To do: Would you transcribe the listing that follows, character for character, and omit its images?

Supplied information:

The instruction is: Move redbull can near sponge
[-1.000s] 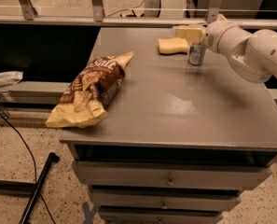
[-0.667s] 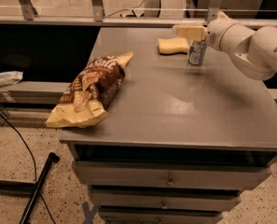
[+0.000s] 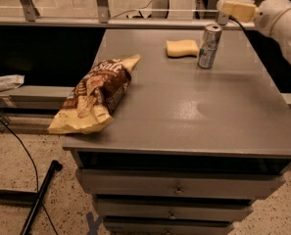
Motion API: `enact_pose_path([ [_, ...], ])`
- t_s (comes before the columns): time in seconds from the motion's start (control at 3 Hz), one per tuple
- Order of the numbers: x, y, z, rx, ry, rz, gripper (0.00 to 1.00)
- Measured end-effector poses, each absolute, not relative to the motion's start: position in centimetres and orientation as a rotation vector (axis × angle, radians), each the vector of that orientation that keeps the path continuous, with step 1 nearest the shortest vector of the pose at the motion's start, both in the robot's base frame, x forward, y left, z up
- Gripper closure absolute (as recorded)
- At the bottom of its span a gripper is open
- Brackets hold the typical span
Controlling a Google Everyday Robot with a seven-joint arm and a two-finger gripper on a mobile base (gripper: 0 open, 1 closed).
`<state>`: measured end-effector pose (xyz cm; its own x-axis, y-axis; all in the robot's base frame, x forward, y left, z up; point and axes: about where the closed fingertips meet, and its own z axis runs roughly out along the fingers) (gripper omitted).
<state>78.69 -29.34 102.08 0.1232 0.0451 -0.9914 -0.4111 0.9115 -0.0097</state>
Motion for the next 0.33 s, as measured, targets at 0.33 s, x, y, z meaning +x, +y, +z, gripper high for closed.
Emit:
enact_pose_path([
  [0.33,78.62,-30.05,103.83,-0.304,1.386,0.329,0.00],
])
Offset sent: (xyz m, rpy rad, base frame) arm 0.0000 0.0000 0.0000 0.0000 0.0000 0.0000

Written response:
The instruction is: Move redbull can near sponge
[-1.000s] 
[-0.667s] 
[+0.000s] 
Motion API: `enact_pose_path([ [_, ...], ])`
- t_s (comes before the columns): time in seconds from the motion's start (control at 3 Hz), one per tuple
- Order of the numbers: x, y, z, rx, ry, rz, gripper (0.00 to 1.00)
- Measured end-effector poses, each absolute, not relative to the motion's start: position in centimetres and orientation as a rotation vector (axis × angle, radians), each the vector of that orientation that keeps the path continuous, with step 1 nearest the shortest vector of the pose at the motion's start, both in the robot's base frame, x forward, y left, z up
- Gripper closure absolute (as recorded)
- At the bottom of its span a gripper is open
- Brackets hold the typical span
Controlling a Google Everyday Robot with a seven-joint arm and a two-finger gripper on a mobile base (gripper: 0 open, 1 closed).
`<state>`: measured end-effector pose (xyz cm; its own x-axis, y-axis; all in the robot's base frame, x forward, y left, z up; point and axes: about where the closed fingertips meet, and its own z axis runs roughly out along the fingers) (gripper omitted).
<state>78.69 -29.34 102.08 0.1232 0.0451 -0.9914 -0.4111 0.9115 -0.0097</state>
Motion for the next 0.33 s, as measured, targets at 0.33 s, x, y, z meaning +x, +y, +z, gripper high for closed.
Emit:
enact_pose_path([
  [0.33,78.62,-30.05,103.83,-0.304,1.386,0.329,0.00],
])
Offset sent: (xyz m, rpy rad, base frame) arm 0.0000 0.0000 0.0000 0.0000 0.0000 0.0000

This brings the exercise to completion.